Task prompt:
Retype the whole listing, please, keeping every line exact and dropping the pictures.
----
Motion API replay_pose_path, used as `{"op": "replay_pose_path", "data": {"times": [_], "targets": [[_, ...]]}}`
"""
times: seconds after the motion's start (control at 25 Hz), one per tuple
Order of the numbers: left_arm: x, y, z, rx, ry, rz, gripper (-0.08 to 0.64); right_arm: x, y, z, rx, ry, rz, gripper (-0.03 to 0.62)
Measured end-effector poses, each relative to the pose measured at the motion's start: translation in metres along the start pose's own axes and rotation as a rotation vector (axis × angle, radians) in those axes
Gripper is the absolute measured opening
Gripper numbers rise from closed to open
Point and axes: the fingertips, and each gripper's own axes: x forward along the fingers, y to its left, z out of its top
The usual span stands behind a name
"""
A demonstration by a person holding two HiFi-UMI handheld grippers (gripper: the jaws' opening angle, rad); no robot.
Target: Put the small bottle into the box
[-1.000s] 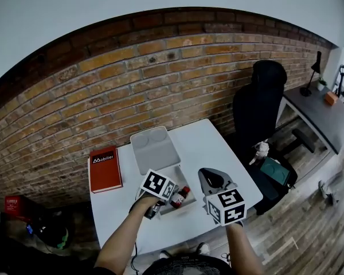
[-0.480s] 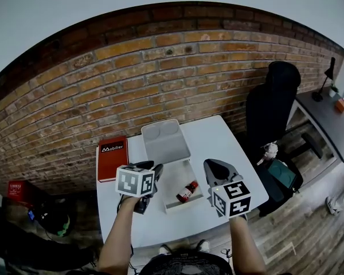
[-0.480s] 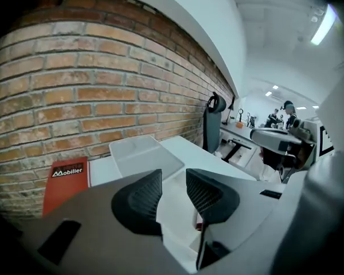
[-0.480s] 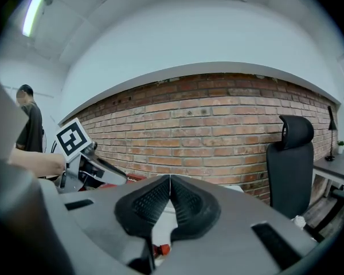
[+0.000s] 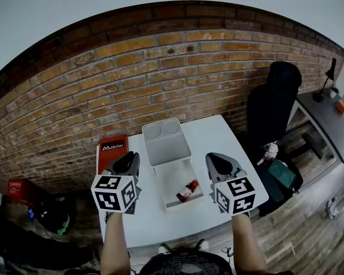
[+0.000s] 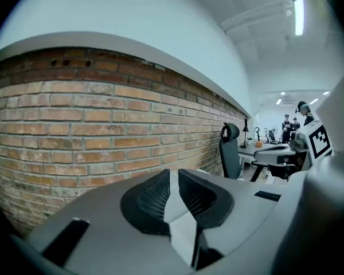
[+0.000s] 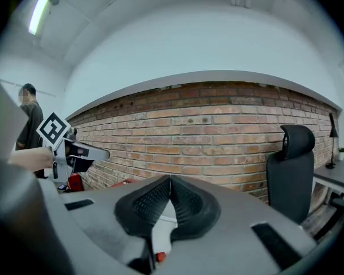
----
Finished task:
Motion API replay_pose_path, used as `{"op": "replay_pose_path", "data": {"times": [_], "targets": [[_, ...]]}}`
"""
times: seconds after the motion's start (control at 25 Hz), one per tuple
Order of the numbers: left_arm: x, y, z, rx, ry, rz, gripper (-0.08 to 0.64); right_arm: x, y, z, rx, ry, rz, gripper (-0.03 to 0.62)
Measured end-effector poses, each relative to the pose measured at the motion's start: translation in metres along the start pose's own axes and rotation as a rotation vector (axis × angle, radians) in those axes
Gripper is the absolute measured opening
Gripper numbers rise from closed to open
Point and axes: the fingertips, and each gripper's own axes: x forward along the fingers, y to its left, z out of its top
The usual span stands behind a name
"""
A demonstration by a person holding two HiFi-UMI handheld grippers (gripper: the jaws' opening angle, rad); no robot.
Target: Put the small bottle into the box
[-1.000s] 
[-0.480s] 
[-0.480s] 
[-0.480s] 
[+0.000s] 
[+0.000s] 
[+0.000s] 

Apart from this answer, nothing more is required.